----- MATERIALS PROVIDED
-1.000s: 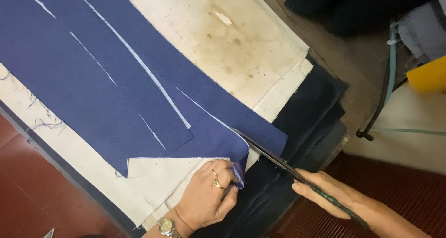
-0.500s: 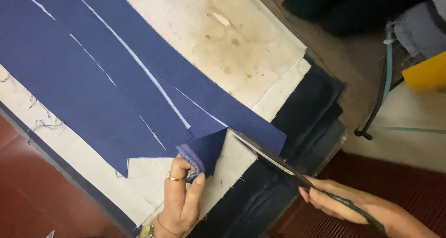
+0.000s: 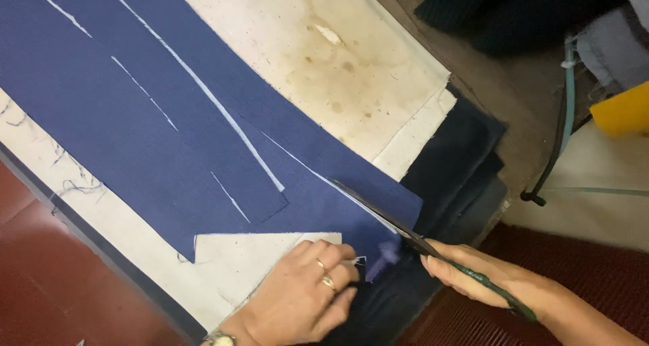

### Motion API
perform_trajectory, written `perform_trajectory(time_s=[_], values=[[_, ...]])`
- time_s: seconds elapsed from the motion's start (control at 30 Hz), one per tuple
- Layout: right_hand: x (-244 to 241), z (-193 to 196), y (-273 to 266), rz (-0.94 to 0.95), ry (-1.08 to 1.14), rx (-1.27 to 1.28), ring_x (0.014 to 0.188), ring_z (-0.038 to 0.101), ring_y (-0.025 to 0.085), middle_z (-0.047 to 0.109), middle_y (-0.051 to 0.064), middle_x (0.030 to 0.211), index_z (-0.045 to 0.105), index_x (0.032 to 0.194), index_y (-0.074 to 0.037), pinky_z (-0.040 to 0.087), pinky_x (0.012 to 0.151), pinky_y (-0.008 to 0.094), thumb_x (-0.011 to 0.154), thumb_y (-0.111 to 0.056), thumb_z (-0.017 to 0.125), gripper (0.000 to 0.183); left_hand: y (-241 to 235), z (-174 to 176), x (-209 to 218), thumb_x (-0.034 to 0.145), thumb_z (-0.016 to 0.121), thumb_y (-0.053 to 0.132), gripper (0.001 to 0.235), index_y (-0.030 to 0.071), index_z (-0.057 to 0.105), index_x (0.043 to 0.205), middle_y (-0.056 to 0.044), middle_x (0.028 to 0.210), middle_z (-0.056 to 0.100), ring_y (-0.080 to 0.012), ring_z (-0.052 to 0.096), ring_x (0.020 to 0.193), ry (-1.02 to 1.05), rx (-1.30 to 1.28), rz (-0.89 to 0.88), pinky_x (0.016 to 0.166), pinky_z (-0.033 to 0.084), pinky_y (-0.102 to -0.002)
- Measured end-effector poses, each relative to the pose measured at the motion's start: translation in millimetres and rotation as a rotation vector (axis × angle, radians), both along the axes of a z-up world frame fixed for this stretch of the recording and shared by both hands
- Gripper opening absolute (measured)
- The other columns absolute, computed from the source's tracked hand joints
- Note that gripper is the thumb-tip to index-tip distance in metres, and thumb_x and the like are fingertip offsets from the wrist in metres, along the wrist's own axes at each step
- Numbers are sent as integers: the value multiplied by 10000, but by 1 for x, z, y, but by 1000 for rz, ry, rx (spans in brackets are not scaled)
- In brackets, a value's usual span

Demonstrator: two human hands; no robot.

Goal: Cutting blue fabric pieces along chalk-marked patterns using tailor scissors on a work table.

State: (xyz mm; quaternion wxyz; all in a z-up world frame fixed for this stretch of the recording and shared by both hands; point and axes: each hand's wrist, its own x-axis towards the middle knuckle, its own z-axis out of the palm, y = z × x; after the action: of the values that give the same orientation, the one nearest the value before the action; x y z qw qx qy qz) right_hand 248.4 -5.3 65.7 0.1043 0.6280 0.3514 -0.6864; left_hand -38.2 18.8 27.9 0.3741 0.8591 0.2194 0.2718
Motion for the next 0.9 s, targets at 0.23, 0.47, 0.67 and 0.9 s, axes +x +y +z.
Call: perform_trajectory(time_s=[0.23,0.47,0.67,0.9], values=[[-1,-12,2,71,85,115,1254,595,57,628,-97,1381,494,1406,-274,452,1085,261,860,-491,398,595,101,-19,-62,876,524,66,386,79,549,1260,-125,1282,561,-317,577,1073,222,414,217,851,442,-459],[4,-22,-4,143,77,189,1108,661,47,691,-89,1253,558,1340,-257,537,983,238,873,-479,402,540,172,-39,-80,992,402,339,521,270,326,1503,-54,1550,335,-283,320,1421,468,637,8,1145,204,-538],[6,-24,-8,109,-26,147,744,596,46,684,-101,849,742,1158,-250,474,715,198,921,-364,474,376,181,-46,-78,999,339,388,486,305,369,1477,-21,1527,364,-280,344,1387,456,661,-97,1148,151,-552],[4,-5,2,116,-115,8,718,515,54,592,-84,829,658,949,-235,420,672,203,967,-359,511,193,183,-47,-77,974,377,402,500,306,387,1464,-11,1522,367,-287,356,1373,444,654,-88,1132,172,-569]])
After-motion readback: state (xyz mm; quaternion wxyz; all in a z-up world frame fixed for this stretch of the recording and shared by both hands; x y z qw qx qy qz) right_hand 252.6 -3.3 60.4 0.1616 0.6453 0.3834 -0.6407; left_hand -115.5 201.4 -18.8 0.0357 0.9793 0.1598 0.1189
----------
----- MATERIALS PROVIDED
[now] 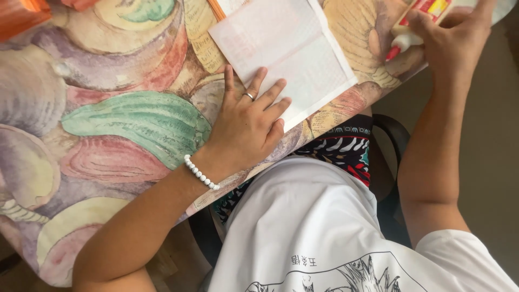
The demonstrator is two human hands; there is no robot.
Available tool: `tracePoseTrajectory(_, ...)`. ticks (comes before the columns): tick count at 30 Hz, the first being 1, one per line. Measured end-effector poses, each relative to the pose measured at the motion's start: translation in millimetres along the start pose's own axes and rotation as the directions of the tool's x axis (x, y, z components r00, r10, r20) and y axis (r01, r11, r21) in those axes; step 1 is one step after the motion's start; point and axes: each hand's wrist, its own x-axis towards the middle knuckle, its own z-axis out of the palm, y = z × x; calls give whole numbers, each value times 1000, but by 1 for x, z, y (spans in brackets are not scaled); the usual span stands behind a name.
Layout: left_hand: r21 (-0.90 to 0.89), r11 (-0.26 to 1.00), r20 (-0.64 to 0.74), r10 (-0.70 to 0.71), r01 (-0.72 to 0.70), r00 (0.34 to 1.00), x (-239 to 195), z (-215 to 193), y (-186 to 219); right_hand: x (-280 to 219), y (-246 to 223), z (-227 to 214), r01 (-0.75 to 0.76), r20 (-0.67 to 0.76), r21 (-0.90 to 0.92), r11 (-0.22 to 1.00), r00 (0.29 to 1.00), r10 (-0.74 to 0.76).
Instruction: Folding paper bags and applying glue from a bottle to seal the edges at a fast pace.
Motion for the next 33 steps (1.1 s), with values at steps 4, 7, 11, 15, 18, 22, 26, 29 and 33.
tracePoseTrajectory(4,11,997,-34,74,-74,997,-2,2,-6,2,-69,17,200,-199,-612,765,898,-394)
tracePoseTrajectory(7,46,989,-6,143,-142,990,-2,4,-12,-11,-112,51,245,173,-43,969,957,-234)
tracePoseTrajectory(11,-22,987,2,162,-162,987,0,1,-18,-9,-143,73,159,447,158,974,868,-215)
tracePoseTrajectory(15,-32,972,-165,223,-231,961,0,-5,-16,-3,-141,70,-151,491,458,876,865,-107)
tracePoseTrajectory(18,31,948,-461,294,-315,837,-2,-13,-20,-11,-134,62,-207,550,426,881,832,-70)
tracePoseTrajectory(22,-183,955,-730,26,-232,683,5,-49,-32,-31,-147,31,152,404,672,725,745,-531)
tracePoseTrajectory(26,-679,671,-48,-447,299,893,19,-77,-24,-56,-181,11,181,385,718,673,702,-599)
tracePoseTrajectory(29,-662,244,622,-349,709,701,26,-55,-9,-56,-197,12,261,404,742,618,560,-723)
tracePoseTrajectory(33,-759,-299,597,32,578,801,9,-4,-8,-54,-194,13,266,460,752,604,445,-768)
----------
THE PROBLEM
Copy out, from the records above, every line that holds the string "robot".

EXERCISE RESPONSE
Demonstrator: two human hands; no robot.
The demonstrator is two human hands; there is no robot.

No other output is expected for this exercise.